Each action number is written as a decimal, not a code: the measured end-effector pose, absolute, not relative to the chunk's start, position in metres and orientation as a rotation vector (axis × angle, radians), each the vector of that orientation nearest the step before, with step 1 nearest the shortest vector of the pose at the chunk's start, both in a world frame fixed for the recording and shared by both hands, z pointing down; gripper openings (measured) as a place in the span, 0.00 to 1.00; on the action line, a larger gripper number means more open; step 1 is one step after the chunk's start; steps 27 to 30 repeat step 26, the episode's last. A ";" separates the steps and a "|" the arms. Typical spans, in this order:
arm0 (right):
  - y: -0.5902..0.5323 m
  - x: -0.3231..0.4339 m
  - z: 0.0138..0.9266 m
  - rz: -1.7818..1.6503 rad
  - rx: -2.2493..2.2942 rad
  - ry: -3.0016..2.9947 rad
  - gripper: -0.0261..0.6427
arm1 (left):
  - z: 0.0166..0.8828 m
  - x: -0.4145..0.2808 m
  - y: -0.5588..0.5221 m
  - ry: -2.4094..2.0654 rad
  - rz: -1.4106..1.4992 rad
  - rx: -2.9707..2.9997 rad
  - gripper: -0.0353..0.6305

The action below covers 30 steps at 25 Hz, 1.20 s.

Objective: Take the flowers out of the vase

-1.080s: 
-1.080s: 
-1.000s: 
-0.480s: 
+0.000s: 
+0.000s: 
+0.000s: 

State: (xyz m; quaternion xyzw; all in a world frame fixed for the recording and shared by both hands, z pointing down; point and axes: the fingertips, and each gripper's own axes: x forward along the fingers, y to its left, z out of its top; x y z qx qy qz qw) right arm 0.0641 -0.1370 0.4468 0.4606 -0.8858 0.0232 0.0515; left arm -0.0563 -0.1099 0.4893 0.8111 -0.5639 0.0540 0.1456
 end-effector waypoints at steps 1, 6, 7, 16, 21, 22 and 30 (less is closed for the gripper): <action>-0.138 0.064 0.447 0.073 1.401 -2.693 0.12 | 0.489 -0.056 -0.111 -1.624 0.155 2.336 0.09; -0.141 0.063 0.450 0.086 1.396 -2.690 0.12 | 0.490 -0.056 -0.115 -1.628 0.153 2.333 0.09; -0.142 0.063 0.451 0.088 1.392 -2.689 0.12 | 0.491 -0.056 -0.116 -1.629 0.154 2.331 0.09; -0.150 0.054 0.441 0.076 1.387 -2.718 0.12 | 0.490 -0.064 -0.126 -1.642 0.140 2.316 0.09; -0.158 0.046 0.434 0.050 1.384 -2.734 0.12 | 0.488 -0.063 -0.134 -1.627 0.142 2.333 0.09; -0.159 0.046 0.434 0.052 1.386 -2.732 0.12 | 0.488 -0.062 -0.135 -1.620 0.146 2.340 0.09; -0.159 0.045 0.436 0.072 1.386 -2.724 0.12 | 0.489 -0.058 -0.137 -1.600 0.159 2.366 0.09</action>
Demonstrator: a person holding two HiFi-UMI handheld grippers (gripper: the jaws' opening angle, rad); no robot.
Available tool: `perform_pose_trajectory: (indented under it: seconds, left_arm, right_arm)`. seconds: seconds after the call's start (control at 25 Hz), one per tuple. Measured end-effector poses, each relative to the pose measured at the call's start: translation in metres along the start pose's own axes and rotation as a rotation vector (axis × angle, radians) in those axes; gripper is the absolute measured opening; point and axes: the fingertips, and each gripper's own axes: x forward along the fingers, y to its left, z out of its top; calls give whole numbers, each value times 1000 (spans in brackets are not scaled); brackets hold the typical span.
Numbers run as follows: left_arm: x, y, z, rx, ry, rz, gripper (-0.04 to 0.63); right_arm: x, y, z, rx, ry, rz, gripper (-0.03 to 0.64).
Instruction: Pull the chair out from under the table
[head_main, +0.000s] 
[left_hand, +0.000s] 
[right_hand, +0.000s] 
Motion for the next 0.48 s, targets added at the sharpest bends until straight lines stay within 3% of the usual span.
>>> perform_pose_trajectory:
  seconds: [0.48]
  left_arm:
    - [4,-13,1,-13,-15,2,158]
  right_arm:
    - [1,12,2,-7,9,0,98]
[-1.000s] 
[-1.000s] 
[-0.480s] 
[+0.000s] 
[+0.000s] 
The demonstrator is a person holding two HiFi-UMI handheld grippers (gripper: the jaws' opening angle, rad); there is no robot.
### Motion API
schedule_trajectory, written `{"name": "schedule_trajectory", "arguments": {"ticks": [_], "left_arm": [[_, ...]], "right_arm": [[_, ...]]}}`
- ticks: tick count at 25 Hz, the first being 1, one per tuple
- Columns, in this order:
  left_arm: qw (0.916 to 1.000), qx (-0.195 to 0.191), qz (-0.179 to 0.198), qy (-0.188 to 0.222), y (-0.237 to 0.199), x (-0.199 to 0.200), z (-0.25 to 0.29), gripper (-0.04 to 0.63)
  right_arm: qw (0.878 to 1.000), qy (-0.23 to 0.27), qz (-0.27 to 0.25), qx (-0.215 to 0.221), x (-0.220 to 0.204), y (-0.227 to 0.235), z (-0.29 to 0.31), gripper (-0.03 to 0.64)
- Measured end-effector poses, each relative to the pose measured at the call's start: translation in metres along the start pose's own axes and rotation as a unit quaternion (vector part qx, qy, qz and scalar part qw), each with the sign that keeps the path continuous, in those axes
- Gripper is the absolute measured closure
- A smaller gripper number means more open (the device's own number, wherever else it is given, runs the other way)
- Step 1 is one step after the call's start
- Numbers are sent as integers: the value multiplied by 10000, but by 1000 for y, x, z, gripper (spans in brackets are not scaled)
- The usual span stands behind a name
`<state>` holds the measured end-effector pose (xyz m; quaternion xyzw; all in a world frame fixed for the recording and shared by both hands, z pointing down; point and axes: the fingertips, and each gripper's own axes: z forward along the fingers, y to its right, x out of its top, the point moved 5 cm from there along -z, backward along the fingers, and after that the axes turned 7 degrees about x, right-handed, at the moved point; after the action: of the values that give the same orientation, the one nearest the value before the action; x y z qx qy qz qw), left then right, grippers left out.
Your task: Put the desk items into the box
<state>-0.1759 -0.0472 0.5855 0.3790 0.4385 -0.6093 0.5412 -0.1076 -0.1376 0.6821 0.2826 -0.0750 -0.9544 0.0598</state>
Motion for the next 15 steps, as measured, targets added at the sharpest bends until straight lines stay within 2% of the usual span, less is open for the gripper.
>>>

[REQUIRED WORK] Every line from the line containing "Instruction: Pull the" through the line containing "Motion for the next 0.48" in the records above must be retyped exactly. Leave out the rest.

[SOLVED PROBLEM]
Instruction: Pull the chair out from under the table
[head_main, +0.000s] 
[left_hand, +0.000s] 
[right_hand, +0.000s] 
Motion for the next 0.48 s, targets added at the sharpest bends until straight lines stay within 3% of the usual span.

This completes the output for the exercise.